Arbres en bordure de rue: nuisance ou bénéfice?

Certains citoyens qui viennent de subir une panne majeure d'électricité due à la chute de branches causée par le verglas voudraient couper au ras du sol les arbres en cause. Ils y voient là une nuisance pour l'entretien du réseau électrique. Parmi ces gens se trouve monsieur Paul A. Archambeault (La Voix de l'Est, 30-12-2013). Celui-ci souhaite que le gouvernement se dote d'une loi pour réguler la présence d'arbres sous les fils électriques en territoire habité.
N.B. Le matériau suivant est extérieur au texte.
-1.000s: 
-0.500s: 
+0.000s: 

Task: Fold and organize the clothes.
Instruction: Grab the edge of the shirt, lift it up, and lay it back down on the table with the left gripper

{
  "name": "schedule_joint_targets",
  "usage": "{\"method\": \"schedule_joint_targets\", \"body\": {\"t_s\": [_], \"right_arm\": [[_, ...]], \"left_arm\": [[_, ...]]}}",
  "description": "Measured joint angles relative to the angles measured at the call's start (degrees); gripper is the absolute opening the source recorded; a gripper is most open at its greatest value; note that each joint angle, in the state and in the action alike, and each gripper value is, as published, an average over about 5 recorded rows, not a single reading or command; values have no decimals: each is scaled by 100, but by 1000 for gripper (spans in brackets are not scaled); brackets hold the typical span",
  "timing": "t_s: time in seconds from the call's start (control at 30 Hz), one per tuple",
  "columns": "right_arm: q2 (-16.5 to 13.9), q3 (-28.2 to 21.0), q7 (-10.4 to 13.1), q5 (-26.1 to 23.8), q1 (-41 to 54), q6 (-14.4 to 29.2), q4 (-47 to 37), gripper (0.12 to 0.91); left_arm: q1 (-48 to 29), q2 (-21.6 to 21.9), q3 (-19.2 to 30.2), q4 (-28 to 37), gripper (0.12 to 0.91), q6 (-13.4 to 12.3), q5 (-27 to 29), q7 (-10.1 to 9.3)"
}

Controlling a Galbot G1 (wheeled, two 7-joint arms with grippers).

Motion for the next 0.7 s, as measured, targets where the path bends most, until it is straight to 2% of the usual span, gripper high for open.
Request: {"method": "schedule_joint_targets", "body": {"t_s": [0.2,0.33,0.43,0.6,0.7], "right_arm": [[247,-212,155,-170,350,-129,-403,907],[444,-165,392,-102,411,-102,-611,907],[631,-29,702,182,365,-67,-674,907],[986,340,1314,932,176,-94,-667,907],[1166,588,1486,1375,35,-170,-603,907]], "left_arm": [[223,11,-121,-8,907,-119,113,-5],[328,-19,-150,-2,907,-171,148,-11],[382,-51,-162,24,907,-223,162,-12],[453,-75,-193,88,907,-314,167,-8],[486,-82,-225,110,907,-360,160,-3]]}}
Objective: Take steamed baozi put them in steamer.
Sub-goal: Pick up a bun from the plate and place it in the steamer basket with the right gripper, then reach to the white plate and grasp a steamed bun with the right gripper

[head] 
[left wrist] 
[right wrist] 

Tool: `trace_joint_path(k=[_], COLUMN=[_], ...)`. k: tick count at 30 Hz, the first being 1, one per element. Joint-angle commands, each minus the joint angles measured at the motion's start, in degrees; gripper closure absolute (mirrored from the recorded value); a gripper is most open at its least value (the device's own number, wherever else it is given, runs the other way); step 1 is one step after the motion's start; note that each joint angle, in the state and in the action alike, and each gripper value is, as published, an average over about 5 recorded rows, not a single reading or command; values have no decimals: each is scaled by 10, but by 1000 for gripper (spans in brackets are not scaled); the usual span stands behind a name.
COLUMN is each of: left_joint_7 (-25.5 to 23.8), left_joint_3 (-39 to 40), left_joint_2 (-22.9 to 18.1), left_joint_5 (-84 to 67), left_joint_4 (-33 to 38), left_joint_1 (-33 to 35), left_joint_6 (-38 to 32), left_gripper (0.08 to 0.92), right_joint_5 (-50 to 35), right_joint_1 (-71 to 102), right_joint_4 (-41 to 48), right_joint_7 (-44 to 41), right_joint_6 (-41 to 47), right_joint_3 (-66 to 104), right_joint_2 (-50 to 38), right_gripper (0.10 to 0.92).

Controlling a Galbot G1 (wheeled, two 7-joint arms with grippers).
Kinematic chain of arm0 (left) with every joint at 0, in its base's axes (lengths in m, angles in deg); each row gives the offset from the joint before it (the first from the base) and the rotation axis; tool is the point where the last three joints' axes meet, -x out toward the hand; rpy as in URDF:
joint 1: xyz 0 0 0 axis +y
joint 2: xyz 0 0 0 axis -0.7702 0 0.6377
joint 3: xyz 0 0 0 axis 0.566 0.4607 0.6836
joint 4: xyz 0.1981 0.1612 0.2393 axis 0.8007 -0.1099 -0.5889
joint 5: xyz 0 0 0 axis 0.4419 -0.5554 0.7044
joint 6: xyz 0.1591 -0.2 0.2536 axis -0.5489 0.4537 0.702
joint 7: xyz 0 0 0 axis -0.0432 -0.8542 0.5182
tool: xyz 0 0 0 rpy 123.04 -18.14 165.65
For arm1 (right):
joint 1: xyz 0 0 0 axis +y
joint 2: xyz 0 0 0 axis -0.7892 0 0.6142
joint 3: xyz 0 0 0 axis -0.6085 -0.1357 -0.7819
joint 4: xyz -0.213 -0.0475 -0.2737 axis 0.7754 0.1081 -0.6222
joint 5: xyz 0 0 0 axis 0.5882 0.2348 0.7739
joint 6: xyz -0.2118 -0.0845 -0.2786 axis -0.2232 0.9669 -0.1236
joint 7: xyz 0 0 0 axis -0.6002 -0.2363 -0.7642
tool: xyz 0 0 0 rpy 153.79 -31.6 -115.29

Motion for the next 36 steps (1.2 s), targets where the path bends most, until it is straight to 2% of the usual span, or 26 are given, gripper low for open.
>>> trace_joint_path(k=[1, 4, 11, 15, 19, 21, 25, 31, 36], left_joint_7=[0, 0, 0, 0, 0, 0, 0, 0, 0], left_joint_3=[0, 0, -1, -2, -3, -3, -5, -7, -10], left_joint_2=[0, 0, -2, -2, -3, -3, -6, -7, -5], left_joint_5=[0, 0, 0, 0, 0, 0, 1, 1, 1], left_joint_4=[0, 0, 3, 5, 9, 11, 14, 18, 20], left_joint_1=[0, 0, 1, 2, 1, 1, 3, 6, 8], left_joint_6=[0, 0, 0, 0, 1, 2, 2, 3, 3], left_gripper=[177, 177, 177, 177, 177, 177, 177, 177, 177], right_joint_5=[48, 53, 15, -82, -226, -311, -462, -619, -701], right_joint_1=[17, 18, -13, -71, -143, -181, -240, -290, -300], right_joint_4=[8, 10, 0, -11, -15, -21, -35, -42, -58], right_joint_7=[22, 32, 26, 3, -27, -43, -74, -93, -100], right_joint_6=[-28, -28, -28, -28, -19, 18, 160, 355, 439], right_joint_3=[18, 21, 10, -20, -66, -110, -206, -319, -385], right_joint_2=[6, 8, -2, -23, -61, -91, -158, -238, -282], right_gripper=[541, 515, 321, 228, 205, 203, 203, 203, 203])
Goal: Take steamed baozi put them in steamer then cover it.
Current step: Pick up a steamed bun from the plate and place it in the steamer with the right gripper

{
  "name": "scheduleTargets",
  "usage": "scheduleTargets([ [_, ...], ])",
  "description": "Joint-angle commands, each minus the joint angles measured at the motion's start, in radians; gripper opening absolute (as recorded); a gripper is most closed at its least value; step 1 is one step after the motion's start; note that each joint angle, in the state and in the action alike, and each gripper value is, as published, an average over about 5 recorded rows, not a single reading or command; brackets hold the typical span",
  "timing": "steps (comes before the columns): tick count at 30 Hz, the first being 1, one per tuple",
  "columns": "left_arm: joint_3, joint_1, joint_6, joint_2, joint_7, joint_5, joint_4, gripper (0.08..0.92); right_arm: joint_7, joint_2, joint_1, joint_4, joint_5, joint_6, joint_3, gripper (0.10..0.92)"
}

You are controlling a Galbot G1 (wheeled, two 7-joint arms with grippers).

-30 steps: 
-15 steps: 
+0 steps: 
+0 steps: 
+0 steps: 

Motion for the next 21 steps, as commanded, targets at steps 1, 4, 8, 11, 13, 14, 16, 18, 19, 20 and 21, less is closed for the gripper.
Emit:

Il prend pour modèle le fait qu'Hydro-Québec élimine tous les arbres sur une bonne largeur sous ses lignes à haute tension.
Mais savez vous que les municipalités par voie de leur plan d'urbanisme ont le pouvoir d'adopter de tels règlements qui régissent la plantation d'arbres proches des lignes électriques? Ainsi, à Granby, les arbres qui vont atteindre plus de 13 mètres (près de 43 pieds) doivent être plantés à au moins 10 mètres (33 pieds) des lignes électriques. Les arbres qui feront à l'âge adulte un maximum de 13 mètres doivent être plantés à au moins 3 mètres (10 pieds) des lignes électriques. Et seuls les arbres faisant moins de 6 mètres une fois adultes peuvent être plantés près des fils électriques.
En février 2013, j'assistais à Granby au colloque «Les Ateliers verts», organisé par Les Fleurons du Québec. Monsieur Jean Larrivière, ingénieur forestier responsable de la gestion de la végétation à Hydro-Québec Distribution, nous a dit mettre 70 millions$ par année pour maintenir et émonder la végétation près du réseau hydro-électrique. Les arbres à proximité des fils électriques ne sont pas dangereux que pour les pannes en cas de verglas, ils peuvent aussi causer des décharges électriques, voire électrocuter des personnes qui y circulent trop près ou qui y grimpent.
Monsieur Larrivière a pour tâche de sensibiliser les municipalités afin que leurs règlements d'urbanisme soient exemplaires. Régir la plantation d'arbres est une chose qui porte fruit pour l'avenir dans les quartiers en développement. Mais le fait est que dans maintes municipalités, les arbres ont été plantés il y a fort longtemps et que c'est plutôt l'entretien de ces arbres qui doit être régi par règlement. Des droits acquis sont réclamés par les citoyens. Et encore, les villes ne veulent pas couper trop d'arbres matures pour ne pas devenir des îlots de chaleur en ces temps de changement climatique et de chaleurs accablantes l'été. Un quartier avec beaucoup d'arbres matures peut abaisser de 6°Celsius les températures les plus chaudes de l'été et ainsi éviter des décès chez les personnes sensibles à la chaleur.
Il y a encore le citoyen naïf, dont l'enfant revient de l'école avec un petit pin blanc tout mignon. La famille, fière d'éduquer l'enfant à l'environnement, va le planter sur son terrain trop près des fils électriques et, vingt ans plus tard, ce pin au bois mou sera devenu un géant qui se rompt sous le verglas et tombe sur les lignes électriques. La bonne gestion arboricole est aussi l'affaire du citoyen.
Le ministre des Affaires municipales pourrait aussi faire mieux et revoir sa Loi sur l'urbanisme et l'aménagement du territoire, vieille de plus de 30 ans. Insérer dans une telle loi une section sur l'entretien arboricole pour guider les municipalités en matière de bénéfices et nuisances des arbres en ville et en territoires ruraux serait porteur d'avenir!